We as a sector are proud of the deep rich history that comes from generations of hard-working forest workers. While we are so lucky to have years and years of generational forestry knowledge it is not as often that we hear about new young companies popping up in the sector. This interview is a reminder that forestry isn’t something that you have to be born into; you can find passion through your love of the outdoors and just really great mentors.

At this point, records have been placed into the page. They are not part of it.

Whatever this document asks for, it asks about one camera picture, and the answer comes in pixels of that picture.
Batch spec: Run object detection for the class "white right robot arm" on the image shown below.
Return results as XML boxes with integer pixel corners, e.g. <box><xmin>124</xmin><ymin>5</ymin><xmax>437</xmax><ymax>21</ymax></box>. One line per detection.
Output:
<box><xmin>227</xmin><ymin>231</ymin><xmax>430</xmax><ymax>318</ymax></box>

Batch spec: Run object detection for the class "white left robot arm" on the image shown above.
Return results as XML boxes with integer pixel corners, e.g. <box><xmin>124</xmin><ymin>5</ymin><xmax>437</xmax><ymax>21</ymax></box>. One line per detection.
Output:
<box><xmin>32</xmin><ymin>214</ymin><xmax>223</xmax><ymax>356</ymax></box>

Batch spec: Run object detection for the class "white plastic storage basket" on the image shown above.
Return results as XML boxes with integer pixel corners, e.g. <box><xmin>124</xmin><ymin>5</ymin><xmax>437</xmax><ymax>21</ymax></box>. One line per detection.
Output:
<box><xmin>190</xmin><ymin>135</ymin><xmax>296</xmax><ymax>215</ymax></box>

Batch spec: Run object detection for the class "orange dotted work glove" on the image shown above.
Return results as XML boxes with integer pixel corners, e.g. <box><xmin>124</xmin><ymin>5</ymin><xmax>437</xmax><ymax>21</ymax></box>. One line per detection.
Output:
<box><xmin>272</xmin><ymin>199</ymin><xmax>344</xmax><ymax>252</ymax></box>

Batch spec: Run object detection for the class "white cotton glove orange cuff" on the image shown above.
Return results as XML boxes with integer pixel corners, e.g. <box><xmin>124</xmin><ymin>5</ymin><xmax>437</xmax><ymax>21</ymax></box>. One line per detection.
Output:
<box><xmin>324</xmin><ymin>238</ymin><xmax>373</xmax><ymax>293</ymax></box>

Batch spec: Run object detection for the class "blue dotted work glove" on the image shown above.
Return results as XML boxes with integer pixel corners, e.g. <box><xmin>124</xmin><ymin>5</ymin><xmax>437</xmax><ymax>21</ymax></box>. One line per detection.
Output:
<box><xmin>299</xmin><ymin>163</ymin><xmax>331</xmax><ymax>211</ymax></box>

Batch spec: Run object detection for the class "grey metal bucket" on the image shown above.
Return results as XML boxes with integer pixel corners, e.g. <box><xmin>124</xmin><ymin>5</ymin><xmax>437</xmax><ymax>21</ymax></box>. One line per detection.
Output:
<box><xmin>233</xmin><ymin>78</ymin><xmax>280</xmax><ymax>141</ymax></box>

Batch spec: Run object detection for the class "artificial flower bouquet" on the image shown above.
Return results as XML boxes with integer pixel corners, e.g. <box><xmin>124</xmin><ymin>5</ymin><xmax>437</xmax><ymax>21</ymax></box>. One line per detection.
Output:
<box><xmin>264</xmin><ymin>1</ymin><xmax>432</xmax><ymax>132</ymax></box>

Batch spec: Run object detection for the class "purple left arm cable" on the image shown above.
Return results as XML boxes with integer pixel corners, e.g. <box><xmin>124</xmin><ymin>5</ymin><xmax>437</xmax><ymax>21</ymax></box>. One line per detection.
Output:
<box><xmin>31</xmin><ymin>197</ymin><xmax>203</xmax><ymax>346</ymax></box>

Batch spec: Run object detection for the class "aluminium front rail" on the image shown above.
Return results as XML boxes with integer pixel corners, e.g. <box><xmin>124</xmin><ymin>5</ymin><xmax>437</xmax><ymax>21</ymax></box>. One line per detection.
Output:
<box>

It is a beautiful sunny, Spring adjacent February day in St. Margaret’s Bay. I am meeting with a brother duo that look just a little different than the normal demographic of forestry contractors. Connor and Ian O’Brien are owners of Rumcache Forest Solutions Inc. along with a great technician and friend Devon Wilkins. These three forest workers decided in the midst of a global pandemic that it was time that they join together and start a business. As crazy as that seems, the three of them are dedicated, passionate, hard-working Nova Scotians who, with the help of a stellar crew, are still working hard today.

As I approach the young twenty something year old O’Brien brothers, who aren’t from a forestry family, I ask when they were growing up what they wanted to do.

“I wanted to be in the RCMP.” Connor, the eldest brother, answers. “My old man was an RCMP officer for 30 years and it was something I admired.”

“I wanted to be a Rally Car driver.” Ian, the younger of the two, says laughing. “Then I realized it’s probably too dangerous for the amount of money you would make and didn’t want to do that anymore.”

So, I, probably like you at this point, am wondering how these two career choices lead them to working in the woods.

“My dad told me I had to try something else before I went into the RCMP so I decided to apply to UNB.” Connor states. “I went to a college fair at school and the line up to the UNB booth was super long so I walked around and there was no one at the Maritime College of Forest Technicians booth so I went and talked to the guy there. He did a great job and changed my mind. So, I applied to MCFT, got in, and then was hooked.”

“Ah, dumb luck.” Ian says laughing. “I moved out West after school and I met this guy, Melvin Schlamp, who was nice enough to take me under his wing and put me in the seat of his machine. He showed me what the industry had to offer and then taught me how to be a good operator.”

As most of the people we have interviewed so far are at least a second generation forest worker, I ask if they have felt at a disadvantage without the support of generational knowledge to support them.

“No.” Connor says bluntly. “But only because I have great mentors. When I worked out West I had wonderful mentors in Chris Gilbert and Shane Baker and then when I moved here I always had, and still have, support from Craig Hartlen and Marcus Zwicker. Not to mention, the sector is full of great, well-educated, passionate people that you can lean on for answers or support.”

“I feel like in the East I am at a disadvantage because of my lack of access to generational knowledge and that could just be because I had such a strong support system of third generation loggers out West.” Ian adds.

Knowing Ian had once been an operator and is now the accountant at their company, I ask about the different hats of forestry.

“Oh, there is so many.” Ian says. “I mean I went from living in logging camps as an operator to being able to work at my kitchen table as an accountant. I basically worked at either ends of the spectrum but there are so many different jobs in between the two. Honestly, the opportunities in forestry are endless.”

Because of age, I ask if there had been any struggles trying to get into the industry, especially during a global pandemic.

“Money.” They say in unison.

“It’s harder to get money when you don’t have an extensive background in the sector to support you.” Ian states.

“That’s another reason that having such a supportive industry and sector is so important.” Connor adds.

As a group of three individuals who did start a successful business during a global pandemic, I ask what advice they would pass on to others in their position.

“Find good mentors.” Connor says without skipping a beat. “You’ll find within the sector that there are like-minded people and you need to seek them out and make connections. And get great business partners who communicate. I work with two of the best individuals on the East Coast and we talk daily. We are always able to bounce ideas off of each other and are open-minded to new ideas as the sector seems to always be changing.”

“Find a great, tight-knit crew.” Ian adds. “We probably have the best crew in the province. They work hard, they work well together, and they are eager to learn. They never say no to a new challenge. They also just love being outside. Most of them on the weekends are outside even after being in the woods all week.”

 I ask my favorite question. What is your favorite part of your job?

“That’s hard.” Ian says. “I like a lot about my job but if I have to pick I would say the freedom.”

“I would say it’s the people we work with.” Connor answers. “We have a sector full of genuine people that share a strong passion for forestry.”

Lastly, I ask if there is anything that they wanted to say before I left.

“We need more young people in forestry.” Ian says very matter-of-factly. “The future of our sector needs young people to stabilize it.”

“Just that forestry isn’t a negative thing.” Connor adds. “Forestry is something that you can take pride in and be passionate about and people can see that as a result.”

I leave this interview feeling very hopeful for our sector as it is blindingly evident that there are young people who are passionate and driven for the future of our forests.